ValueError: Buffer dtype mismatch, expected 'Python object' but got 'long'
However:
df.describe(include='all') 0 A count 4.000000 4 unique NaN 4 top NaN D freq NaN 1 mean 2.500000 NaN std 1.290994 NaN min 1.000000 NaN 25% 1.750000 NaN 50% 2.500000 NaN 75% 3.250000 NaN max 4.000000 NaN
It's OK if we don't print on screen:
x = df.describe() x.columns Out[8]: Index([0], dtype='int64')

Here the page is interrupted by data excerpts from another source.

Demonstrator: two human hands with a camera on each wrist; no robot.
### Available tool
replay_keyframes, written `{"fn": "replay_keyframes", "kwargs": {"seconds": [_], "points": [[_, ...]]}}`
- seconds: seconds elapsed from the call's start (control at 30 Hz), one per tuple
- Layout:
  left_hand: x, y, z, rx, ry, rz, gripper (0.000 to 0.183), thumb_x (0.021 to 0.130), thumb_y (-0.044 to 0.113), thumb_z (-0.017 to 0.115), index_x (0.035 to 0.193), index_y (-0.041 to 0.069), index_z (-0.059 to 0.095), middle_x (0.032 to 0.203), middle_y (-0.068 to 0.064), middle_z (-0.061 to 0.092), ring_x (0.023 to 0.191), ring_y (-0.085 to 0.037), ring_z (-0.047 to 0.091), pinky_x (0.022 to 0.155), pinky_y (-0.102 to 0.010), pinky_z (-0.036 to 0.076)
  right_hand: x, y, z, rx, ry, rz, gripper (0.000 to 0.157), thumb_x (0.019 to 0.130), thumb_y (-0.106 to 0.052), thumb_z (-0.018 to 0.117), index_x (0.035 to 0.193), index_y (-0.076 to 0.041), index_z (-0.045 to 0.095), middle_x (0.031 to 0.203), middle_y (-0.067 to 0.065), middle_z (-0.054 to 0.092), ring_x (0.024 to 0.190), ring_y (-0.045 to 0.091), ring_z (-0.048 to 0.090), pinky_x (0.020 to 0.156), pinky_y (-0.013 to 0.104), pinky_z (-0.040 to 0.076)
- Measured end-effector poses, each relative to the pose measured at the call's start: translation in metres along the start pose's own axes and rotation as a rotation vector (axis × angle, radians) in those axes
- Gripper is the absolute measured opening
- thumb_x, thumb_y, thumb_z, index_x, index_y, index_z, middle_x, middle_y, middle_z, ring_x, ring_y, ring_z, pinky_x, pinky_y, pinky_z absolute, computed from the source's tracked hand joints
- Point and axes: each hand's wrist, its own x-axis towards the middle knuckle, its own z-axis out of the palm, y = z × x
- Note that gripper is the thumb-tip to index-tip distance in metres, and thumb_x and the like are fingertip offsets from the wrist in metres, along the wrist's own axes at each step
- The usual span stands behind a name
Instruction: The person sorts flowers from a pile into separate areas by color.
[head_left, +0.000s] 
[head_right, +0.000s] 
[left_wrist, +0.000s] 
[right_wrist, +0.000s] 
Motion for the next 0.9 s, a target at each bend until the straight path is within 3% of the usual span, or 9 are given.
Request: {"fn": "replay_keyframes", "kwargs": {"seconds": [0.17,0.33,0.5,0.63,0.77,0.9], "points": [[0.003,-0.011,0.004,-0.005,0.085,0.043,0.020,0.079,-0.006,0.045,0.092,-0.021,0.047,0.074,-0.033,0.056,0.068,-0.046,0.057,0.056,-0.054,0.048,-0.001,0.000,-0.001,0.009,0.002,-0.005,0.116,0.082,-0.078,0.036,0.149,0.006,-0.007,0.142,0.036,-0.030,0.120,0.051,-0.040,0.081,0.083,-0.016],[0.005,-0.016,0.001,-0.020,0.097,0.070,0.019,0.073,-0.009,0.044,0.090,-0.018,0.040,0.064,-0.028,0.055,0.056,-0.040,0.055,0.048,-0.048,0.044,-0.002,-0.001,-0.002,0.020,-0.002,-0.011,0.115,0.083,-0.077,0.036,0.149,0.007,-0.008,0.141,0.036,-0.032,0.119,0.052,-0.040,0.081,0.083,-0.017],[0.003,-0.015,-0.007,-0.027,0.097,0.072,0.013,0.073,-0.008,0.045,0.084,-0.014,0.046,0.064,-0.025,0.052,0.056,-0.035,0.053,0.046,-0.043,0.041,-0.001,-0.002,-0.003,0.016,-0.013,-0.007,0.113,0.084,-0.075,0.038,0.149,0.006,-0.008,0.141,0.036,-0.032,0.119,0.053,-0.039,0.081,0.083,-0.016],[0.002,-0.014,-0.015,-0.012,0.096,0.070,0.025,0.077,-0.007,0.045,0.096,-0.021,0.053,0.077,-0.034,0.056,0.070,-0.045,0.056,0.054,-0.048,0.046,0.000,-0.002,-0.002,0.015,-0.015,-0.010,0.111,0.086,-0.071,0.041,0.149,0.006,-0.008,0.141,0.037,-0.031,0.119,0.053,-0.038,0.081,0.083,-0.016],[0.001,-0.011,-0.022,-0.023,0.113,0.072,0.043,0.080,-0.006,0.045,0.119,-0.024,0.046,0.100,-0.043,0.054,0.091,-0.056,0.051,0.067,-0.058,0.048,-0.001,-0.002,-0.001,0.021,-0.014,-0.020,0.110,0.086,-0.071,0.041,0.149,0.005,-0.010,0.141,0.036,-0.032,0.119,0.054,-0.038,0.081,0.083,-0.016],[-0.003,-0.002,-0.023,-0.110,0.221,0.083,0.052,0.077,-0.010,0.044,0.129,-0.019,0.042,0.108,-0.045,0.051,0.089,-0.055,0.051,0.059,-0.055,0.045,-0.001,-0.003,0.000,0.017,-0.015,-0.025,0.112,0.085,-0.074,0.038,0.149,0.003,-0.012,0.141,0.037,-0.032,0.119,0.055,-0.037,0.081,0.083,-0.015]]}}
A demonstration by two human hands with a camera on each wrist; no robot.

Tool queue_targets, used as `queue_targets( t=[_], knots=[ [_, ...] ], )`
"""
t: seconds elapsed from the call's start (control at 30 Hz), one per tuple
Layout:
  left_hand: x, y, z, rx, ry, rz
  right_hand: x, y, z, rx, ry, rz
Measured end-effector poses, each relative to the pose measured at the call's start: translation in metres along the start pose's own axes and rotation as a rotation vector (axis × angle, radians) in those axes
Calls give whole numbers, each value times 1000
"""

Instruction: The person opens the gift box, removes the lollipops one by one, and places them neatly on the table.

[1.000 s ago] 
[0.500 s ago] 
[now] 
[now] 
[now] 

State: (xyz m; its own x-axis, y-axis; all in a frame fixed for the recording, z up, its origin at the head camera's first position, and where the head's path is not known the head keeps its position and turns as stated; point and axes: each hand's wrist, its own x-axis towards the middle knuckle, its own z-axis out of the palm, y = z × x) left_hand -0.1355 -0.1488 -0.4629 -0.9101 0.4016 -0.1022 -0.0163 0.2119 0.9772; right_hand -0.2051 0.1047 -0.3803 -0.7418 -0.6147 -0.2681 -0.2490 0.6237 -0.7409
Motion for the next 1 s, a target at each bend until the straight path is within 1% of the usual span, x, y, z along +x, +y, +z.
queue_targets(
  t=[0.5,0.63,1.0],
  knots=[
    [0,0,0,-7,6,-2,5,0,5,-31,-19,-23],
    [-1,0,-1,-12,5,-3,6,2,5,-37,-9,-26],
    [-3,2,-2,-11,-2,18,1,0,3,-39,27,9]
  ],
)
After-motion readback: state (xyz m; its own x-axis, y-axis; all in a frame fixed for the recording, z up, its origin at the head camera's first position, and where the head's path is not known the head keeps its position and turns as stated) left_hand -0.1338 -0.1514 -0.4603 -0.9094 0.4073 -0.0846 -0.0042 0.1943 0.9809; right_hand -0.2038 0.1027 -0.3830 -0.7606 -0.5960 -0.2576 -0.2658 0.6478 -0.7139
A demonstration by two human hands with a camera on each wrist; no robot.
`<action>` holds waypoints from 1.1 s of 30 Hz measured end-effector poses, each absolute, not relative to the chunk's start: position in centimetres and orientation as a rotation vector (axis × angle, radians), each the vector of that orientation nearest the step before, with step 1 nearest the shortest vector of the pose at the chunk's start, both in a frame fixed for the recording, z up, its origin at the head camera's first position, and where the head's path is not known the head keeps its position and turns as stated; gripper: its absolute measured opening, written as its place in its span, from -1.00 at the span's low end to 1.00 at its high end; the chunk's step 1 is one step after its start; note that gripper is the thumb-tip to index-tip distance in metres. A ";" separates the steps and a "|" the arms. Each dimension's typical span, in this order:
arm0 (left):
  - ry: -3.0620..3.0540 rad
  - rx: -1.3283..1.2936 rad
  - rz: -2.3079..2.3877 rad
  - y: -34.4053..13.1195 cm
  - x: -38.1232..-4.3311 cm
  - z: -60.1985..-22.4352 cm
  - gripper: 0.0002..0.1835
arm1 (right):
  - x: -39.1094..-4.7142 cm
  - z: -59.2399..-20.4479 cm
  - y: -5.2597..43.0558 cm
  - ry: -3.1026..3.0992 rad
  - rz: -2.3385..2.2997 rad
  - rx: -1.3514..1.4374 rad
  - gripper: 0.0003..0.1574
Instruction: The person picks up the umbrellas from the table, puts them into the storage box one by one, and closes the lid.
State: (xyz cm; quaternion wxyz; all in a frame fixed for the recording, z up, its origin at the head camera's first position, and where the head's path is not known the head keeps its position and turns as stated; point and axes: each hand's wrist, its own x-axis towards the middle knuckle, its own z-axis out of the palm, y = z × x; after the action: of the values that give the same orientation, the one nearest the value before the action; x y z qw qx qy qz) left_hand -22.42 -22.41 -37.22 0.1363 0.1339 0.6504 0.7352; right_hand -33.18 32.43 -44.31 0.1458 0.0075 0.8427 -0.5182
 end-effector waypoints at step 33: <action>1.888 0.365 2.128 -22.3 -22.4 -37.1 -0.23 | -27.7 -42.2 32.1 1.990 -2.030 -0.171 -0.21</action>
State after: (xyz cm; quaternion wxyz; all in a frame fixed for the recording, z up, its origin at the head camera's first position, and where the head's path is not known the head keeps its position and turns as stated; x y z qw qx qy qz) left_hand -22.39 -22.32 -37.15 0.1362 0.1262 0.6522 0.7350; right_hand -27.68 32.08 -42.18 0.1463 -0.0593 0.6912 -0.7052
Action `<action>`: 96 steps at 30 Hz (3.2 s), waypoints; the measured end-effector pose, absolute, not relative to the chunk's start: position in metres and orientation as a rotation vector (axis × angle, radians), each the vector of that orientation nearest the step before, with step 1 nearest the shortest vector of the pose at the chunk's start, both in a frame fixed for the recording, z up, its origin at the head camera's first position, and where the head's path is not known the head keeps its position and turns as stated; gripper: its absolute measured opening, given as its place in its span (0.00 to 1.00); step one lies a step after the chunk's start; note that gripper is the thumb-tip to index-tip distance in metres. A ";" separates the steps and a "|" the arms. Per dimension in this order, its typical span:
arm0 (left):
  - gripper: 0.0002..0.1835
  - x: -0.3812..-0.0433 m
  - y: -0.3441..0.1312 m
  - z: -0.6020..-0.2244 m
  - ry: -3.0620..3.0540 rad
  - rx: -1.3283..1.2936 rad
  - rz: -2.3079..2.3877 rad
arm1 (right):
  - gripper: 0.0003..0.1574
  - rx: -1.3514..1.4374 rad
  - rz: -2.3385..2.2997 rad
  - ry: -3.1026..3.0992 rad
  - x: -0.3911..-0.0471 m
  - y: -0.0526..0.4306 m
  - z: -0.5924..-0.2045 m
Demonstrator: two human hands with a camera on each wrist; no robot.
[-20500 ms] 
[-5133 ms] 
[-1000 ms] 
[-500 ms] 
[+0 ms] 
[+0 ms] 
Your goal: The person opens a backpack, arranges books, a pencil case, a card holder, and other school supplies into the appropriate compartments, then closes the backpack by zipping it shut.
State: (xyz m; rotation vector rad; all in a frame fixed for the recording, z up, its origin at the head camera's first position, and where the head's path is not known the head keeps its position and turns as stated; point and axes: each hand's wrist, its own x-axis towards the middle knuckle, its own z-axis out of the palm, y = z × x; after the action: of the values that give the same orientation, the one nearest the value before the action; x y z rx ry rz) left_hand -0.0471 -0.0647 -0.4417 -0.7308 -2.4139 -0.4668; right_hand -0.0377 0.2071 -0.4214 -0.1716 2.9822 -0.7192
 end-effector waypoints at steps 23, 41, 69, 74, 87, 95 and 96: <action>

Fixing this suspicious index (int works too):
x.columns = x.columns.astype(object) x Out[10]: 0 count 4.000000 mean 2.500000 std 1.290994 min 1.000000 25% 1.750000 50% 2.500000 75% 3.250000 max 4.000000
Same issue happens with a simpler data frame:
df0 = pd.DataFrame([1,2,3,4])
It's OK now
df0.describe() Out[28]: 0 count 4.000000 mean 2.500000 std 1.290994 min 1.000000 25% 1.750000 50% 2.500000 75% 3.250000 max 4.000000
Modify column index:
df0.columns = pd.Index([0], dtype=object) df0.describe()
...
ValueError: Buffer dtype mismatch, expected 'Python object' but got 'long'
Current version (but the bug is also present in pandas release 0.18.1):
pd.show_versions()
INSTALLED VERSIONS
------------------
commit: None
python: 3.5.1.final.0
python-bits: 64
OS: Linux
OS-release: 4.1.20-1
machine: x86_64
processor: Intel(R)_Core(TM)_i5-2520M_CPU_@_2.50GHz
byteorder: little
LC_ALL: None
LANG: en_US.UTF-8
pandas: 0.18.1+64.g7ed22fe.dirty
nose: 1.3.7
pip: 8.1.2
setuptools: 21.0.0
Cython: 0.24
numpy: 1.11.0
scipy: 0.17.0.dev0+3f3c371
IPython: 4.0.1
...
Reason
Some internal function gets confused by dtypes of a column index, I guess. But the faulty index is created in .describe()
.
Output from %debug df.describe()
NDFrame.describe() in pandas/core/generic.py:
4943 data = self 4944 else: 4945 data = self.select_dtypes(include=include, exclude=exclude) 4946 4947 ldesc = [describe_1d(s, percentiles) for _, s in data.iteritems()] 4948 # set a convenient order for rows 4949 names = [] 4950 ldesc_indexes = sorted([x.index for x in ldesc], key=len) 4951 for idxnames in ldesc_indexes: 4952 for name in idxnames: 4953 if name not in names: 4954 names.append(name) 4955 4956 d = pd.concat(ldesc, join_axes=pd.Index([names]), axis=1) 1> 4957 d.columns = self.columns._shallow_copy(values=d.columns.values) 4958 d.columns.names = data.columns.names 4959 return d
_shallow_copy()
in the marked line changes d.columns
:
ipdb> p d.columns Int64Index([0], dtype='int64') ipdb> n
/home/users/piotr/workspace/pandas-pijucha/pandas/core/generic.py(4958)describe() 1 4957 d.columns = self.columns._shallow_copy(values=d.columns.values) -> 4958 d.columns.names = data.columns.names 4959 return d ipdb> p d.columns Index([0], dtype='int64')
Possible solutions
Lines 4957-4958 are actually used to fix issues that pd.concat
brings about. They try to pass the column structure from self
to d
.
I think a simpler solution is replacing these lines with:
d = pd.concat(ldesc, join_axes=pd.Index([names]), axis=1) d.columns = data.columns return d
or
d = pd.DataFrame(pd.concat(ldesc, axis=1), index = pd.Index(names), columns = data.columns) return d
data
is a subframe of self
and retains the same column structure.
pd.concat
has some parameters that help pass a hierarchical index but can't do anything on its own with a categorical one.
I'm going to submit a pull request with this fix together with some others related with describe()
. I hope I haven't overlooked anything obvious. But if so, any comments are very welcome.